Exercise brief: An exact transcription of all the records below is required, without any images.

_ _ _ _ _

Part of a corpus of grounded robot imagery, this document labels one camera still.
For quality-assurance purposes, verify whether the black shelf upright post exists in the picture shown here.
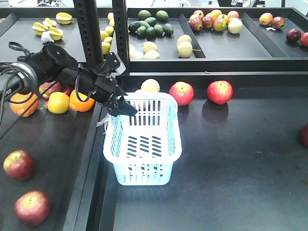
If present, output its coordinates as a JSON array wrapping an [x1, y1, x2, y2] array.
[[73, 0, 103, 69]]

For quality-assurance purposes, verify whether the large orange right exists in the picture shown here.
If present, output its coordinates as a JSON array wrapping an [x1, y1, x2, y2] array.
[[69, 90, 96, 112]]

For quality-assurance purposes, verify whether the white garlic bulb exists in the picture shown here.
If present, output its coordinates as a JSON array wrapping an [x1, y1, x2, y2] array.
[[41, 31, 54, 43]]

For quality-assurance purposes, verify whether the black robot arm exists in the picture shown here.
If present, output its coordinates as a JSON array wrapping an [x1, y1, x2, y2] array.
[[0, 41, 137, 117]]

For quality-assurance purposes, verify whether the dark red apple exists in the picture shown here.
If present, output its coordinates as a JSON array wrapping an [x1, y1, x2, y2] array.
[[38, 81, 62, 100]]

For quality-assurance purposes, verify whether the orange with navel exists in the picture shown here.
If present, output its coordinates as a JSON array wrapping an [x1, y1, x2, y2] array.
[[9, 92, 39, 117]]

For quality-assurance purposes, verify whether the black wooden display stand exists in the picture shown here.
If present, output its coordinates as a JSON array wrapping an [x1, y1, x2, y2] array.
[[0, 8, 308, 231]]

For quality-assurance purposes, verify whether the pale peach behind basket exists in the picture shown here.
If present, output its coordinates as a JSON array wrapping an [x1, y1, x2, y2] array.
[[141, 79, 160, 92]]

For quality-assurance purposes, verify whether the red yellow apple right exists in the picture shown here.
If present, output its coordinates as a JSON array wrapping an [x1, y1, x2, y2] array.
[[3, 150, 34, 181]]

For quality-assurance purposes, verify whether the light blue plastic basket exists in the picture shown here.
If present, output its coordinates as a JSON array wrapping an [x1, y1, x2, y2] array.
[[103, 92, 182, 186]]

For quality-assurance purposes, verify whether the red apple behind basket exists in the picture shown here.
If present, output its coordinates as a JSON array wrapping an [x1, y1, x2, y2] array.
[[169, 81, 194, 106]]

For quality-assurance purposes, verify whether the red apple right of basket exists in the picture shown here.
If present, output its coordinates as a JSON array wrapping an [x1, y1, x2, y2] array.
[[207, 80, 233, 105]]

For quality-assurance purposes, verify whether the red chili pepper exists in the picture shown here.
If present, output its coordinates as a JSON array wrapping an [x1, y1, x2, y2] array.
[[63, 88, 72, 96]]

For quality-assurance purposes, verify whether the red apple near front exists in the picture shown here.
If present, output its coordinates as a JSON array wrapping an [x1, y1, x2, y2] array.
[[14, 191, 51, 227]]

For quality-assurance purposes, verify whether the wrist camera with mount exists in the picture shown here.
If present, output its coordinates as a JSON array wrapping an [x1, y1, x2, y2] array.
[[94, 52, 126, 76]]

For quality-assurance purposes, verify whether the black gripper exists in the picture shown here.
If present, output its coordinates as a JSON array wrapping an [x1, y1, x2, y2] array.
[[90, 77, 138, 117]]

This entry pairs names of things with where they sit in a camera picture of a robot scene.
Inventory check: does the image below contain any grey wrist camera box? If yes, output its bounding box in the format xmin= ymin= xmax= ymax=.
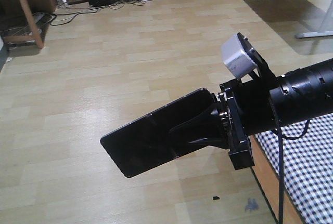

_ _ _ _ _

The completed task:
Part of a corpus of grounded robot imagery, this document labels one camera still.
For quality-assurance purposes, verify whether the black shelf upright post exists in the picture shown here.
If present, output its coordinates as a JSON array wrapping an [x1, y1, x2, y2] array.
[[73, 0, 103, 69]]

For quality-assurance purposes, verify whether the large orange right exists in the picture shown here.
If present, output its coordinates as a JSON array wrapping an [x1, y1, x2, y2] array.
[[69, 90, 96, 112]]

For quality-assurance purposes, verify whether the white garlic bulb exists in the picture shown here.
If present, output its coordinates as a JSON array wrapping an [x1, y1, x2, y2] array.
[[41, 31, 54, 43]]

For quality-assurance purposes, verify whether the black robot arm exists in the picture shown here.
If present, output its coordinates as a JSON array wrapping an [x1, y1, x2, y2] array.
[[0, 41, 137, 117]]

For quality-assurance purposes, verify whether the dark red apple exists in the picture shown here.
If present, output its coordinates as a JSON array wrapping an [x1, y1, x2, y2] array.
[[38, 81, 62, 100]]

For quality-assurance purposes, verify whether the orange with navel exists in the picture shown here.
If present, output its coordinates as a JSON array wrapping an [x1, y1, x2, y2] array.
[[9, 92, 39, 117]]

For quality-assurance purposes, verify whether the black wooden display stand exists in the picture shown here.
If present, output its coordinates as a JSON array wrapping an [x1, y1, x2, y2] array.
[[0, 8, 308, 231]]

For quality-assurance purposes, verify whether the pale peach behind basket exists in the picture shown here.
If present, output its coordinates as a JSON array wrapping an [x1, y1, x2, y2] array.
[[141, 79, 160, 92]]

For quality-assurance purposes, verify whether the red yellow apple right exists in the picture shown here.
If present, output its coordinates as a JSON array wrapping an [x1, y1, x2, y2] array.
[[3, 150, 34, 181]]

For quality-assurance purposes, verify whether the light blue plastic basket exists in the picture shown here.
If present, output its coordinates as a JSON array wrapping an [x1, y1, x2, y2] array.
[[103, 92, 182, 186]]

For quality-assurance purposes, verify whether the red apple behind basket exists in the picture shown here.
If present, output its coordinates as a JSON array wrapping an [x1, y1, x2, y2] array.
[[169, 81, 194, 106]]

For quality-assurance purposes, verify whether the red apple right of basket exists in the picture shown here.
If present, output its coordinates as a JSON array wrapping an [x1, y1, x2, y2] array.
[[207, 80, 233, 105]]

For quality-assurance purposes, verify whether the red chili pepper exists in the picture shown here.
If present, output its coordinates as a JSON array wrapping an [x1, y1, x2, y2] array.
[[63, 88, 72, 96]]

For quality-assurance purposes, verify whether the red apple near front exists in the picture shown here.
If present, output its coordinates as a JSON array wrapping an [x1, y1, x2, y2] array.
[[14, 191, 51, 227]]

For quality-assurance purposes, verify whether the wrist camera with mount exists in the picture shown here.
If present, output its coordinates as a JSON array wrapping an [x1, y1, x2, y2] array.
[[94, 52, 126, 76]]

For quality-assurance purposes, verify whether the black gripper exists in the picture shown here.
If present, output its coordinates as a JSON array wrapping an [x1, y1, x2, y2] array.
[[90, 77, 138, 117]]

This entry pairs names of things with where they sit in a camera picture of a robot scene.
Inventory check: does the image below contain any grey wrist camera box? If yes, output its bounding box in the format xmin= ymin= xmax= ymax=.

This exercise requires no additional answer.